Task: Please state how many lines of the data below contain the word "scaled", offering nothing besides the number.

Recorded information:
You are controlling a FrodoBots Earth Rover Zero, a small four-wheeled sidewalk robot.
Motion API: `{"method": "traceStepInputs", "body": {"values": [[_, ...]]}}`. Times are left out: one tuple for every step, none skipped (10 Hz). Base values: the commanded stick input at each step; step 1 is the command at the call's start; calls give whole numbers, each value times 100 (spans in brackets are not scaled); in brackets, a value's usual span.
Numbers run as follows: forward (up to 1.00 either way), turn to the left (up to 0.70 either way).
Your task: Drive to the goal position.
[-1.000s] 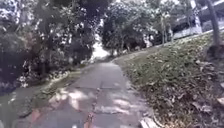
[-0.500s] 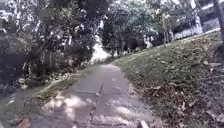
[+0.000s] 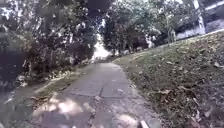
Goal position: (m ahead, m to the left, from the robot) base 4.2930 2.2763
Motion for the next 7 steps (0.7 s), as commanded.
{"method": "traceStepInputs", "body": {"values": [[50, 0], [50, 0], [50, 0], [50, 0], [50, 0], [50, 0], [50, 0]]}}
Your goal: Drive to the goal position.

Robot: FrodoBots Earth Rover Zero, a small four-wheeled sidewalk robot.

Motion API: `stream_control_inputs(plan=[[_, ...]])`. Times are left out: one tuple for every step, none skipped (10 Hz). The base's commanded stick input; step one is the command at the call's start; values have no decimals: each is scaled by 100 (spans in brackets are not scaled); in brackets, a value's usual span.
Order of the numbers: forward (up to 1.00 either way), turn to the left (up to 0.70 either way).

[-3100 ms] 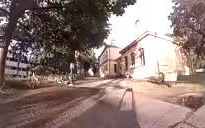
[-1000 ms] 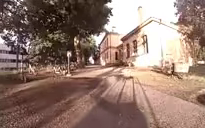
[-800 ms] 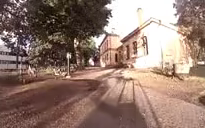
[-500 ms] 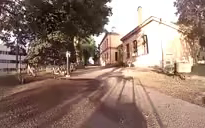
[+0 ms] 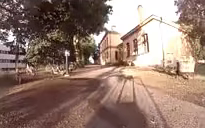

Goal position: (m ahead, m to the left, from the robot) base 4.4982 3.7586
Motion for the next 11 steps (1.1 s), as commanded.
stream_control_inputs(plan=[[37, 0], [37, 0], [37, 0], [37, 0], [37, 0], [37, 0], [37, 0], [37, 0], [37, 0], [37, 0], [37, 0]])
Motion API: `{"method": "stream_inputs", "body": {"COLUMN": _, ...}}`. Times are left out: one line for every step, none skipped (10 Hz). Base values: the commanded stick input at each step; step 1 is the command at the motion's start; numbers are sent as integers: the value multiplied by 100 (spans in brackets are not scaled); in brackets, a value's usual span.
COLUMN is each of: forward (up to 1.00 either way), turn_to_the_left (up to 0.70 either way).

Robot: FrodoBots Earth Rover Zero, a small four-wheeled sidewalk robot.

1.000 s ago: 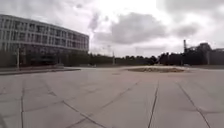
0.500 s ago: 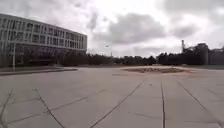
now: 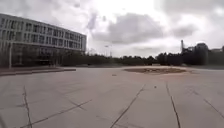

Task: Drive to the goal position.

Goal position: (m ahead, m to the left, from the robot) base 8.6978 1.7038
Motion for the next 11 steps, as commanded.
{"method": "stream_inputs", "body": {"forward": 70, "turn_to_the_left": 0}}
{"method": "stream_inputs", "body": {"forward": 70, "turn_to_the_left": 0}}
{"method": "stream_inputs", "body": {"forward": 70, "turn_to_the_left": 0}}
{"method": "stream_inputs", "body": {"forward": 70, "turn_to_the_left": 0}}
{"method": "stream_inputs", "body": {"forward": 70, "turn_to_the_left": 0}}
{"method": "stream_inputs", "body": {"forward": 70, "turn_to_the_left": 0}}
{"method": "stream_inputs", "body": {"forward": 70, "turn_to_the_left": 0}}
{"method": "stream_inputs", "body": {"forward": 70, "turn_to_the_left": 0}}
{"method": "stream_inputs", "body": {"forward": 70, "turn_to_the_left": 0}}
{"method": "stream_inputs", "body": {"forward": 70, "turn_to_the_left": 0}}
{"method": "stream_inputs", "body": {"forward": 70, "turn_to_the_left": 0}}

Expected output: 3